■ **What the exercise asks**
Exactly as they appear below, repeat the lines from the one with "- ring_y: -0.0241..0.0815" through the one with "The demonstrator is", and no others.

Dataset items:

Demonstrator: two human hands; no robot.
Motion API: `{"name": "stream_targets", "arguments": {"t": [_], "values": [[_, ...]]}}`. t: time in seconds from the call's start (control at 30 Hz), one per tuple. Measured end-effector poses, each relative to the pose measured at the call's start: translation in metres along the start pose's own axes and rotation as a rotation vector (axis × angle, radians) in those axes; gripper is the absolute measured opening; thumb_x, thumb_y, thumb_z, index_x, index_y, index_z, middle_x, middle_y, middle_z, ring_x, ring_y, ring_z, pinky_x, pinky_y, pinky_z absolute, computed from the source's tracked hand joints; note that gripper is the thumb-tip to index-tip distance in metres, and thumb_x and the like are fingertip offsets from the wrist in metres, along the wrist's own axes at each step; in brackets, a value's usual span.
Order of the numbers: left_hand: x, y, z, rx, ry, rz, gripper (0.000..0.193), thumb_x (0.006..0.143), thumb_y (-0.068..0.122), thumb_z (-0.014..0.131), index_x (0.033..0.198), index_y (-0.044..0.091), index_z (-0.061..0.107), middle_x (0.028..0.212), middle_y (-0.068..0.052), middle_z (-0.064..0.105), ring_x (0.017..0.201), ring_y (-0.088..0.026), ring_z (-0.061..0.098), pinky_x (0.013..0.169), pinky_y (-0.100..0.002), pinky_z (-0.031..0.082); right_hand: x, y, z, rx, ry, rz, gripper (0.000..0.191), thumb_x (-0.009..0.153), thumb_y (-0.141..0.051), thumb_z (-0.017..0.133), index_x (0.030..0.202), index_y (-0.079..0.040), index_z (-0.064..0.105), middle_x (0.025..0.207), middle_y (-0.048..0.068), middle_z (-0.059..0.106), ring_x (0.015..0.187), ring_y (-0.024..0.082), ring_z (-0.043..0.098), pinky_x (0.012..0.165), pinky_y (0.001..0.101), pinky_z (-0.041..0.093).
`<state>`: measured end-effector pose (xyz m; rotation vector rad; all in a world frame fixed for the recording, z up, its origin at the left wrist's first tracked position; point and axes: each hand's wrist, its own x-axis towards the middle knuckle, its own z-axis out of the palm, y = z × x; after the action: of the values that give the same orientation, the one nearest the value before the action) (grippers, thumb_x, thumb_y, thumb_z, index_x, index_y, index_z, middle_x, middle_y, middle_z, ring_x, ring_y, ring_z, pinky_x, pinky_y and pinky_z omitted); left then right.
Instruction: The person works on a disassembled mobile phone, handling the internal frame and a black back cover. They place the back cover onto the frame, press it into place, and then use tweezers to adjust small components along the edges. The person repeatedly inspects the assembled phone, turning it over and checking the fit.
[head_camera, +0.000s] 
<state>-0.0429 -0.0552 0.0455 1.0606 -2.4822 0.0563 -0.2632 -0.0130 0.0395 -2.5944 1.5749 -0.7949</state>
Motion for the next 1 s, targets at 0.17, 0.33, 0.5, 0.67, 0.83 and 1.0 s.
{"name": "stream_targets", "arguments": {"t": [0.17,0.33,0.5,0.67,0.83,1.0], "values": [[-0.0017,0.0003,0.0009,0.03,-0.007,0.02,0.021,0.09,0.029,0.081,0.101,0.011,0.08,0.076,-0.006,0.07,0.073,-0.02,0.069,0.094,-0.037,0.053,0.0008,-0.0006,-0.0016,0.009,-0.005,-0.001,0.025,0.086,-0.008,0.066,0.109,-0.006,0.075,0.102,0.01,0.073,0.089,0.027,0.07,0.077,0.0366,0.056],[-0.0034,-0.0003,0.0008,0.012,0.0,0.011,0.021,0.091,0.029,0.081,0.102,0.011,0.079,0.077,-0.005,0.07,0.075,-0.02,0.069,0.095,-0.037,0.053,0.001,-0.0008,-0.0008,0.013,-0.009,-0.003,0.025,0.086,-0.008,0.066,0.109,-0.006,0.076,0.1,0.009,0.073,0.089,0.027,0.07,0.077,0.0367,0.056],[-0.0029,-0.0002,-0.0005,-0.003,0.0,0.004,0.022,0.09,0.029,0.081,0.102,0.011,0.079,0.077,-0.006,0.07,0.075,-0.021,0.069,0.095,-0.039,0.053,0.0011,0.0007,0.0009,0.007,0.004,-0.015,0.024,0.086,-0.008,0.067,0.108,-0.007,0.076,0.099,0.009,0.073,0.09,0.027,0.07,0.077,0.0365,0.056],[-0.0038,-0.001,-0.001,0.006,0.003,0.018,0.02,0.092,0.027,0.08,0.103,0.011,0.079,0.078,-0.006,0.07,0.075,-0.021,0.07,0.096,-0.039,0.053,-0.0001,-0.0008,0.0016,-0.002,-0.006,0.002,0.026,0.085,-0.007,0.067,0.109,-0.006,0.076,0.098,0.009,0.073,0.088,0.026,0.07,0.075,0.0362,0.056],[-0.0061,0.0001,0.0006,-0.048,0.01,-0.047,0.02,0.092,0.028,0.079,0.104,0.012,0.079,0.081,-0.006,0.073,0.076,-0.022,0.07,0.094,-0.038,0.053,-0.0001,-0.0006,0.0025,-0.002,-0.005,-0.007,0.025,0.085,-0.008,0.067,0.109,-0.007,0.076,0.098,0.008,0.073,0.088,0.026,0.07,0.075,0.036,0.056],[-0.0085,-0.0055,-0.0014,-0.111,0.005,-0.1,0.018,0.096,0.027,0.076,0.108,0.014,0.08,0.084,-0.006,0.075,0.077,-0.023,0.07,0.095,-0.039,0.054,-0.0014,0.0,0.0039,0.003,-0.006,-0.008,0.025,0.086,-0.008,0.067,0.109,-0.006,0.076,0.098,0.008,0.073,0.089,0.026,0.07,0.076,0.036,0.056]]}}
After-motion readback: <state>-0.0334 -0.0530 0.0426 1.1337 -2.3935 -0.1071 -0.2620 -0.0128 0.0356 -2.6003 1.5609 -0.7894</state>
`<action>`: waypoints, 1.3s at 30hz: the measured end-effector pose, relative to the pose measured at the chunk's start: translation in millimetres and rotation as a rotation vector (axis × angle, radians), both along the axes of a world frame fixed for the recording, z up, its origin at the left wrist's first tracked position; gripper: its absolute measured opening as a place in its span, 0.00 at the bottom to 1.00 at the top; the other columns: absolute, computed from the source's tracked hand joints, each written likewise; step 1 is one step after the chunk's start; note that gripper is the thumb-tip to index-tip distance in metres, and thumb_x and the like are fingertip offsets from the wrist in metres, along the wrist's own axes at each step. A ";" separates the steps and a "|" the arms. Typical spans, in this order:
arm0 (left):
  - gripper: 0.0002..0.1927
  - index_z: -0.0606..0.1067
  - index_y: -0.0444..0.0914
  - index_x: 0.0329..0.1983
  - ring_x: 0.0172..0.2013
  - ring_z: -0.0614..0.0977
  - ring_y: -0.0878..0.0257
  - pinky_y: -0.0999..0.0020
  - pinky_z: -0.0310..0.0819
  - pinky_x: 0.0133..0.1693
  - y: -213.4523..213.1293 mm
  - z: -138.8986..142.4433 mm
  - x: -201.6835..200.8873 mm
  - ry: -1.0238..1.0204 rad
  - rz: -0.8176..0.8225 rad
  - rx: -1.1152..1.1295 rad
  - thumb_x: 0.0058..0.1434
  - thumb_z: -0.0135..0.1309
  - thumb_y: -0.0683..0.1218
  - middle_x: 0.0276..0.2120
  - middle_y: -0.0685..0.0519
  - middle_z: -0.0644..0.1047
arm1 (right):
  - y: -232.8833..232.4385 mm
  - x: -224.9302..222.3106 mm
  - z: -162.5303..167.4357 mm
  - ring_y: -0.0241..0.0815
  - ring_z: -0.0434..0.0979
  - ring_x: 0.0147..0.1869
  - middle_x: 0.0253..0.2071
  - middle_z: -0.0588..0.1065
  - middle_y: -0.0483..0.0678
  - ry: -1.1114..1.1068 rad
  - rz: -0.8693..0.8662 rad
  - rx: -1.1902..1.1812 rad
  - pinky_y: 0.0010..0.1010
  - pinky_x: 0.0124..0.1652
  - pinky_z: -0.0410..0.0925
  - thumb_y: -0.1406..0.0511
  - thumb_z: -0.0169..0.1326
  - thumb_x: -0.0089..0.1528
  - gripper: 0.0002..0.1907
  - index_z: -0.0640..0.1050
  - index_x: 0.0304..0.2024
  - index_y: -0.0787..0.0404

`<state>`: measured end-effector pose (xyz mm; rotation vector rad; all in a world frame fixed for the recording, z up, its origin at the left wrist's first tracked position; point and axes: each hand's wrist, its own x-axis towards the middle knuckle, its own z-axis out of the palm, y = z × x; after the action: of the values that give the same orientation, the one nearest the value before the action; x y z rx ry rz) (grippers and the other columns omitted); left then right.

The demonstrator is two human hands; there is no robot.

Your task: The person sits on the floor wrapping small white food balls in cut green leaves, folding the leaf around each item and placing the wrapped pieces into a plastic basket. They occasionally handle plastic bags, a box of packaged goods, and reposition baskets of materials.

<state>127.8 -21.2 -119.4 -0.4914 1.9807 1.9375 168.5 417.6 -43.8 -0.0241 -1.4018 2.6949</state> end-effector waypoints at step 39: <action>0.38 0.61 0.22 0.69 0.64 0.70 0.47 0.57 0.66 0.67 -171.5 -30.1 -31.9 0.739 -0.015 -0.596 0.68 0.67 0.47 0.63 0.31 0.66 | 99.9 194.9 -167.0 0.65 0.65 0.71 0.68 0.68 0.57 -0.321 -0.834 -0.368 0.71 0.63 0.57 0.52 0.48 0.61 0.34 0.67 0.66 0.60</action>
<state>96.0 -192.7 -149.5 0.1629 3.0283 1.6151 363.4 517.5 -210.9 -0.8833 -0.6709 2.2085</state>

■ **Solution to the exercise**
  - ring_y: -0.0241..0.0815
  - ring_z: -0.0434..0.0979
  - ring_x: 0.0147..0.1869
  - middle_x: 0.0253..0.2071
  - middle_z: -0.0588..0.1065
  - middle_y: -0.0483..0.0678
  - ry: -1.1114..1.1068 rad
  - rz: -0.8693..0.8662 rad
  - rx: -1.1902..1.1812 rad
  - pinky_y: 0.0010..0.1010
  - pinky_x: 0.0124..0.1652
  - pinky_z: -0.0410..0.0925
  - thumb_y: -0.1406..0.0511
  - thumb_z: -0.0169..0.1326
  - thumb_x: -0.0089..0.1528
  - gripper: 0.0002..0.1907
  - index_z: -0.0640..0.1050
  - index_x: 0.0304..0.2024
  - index_y: -0.0787..0.0404

`<state>`: measured end-effector pose (xyz mm; rotation vector rad; all in a world frame fixed for the recording, z up, its origin at the left wrist's first tracked position; point and axes: each hand's wrist, its own x-axis towards the middle knuckle, its own z-axis out of the palm, y = z × x; after the action: of the values that give the same orientation, the one nearest the value before the action; x y z rx ry rz) (grippers and the other columns omitted); left then right.

The demonstrator is two human hands; there is no robot.

This output has been given in full.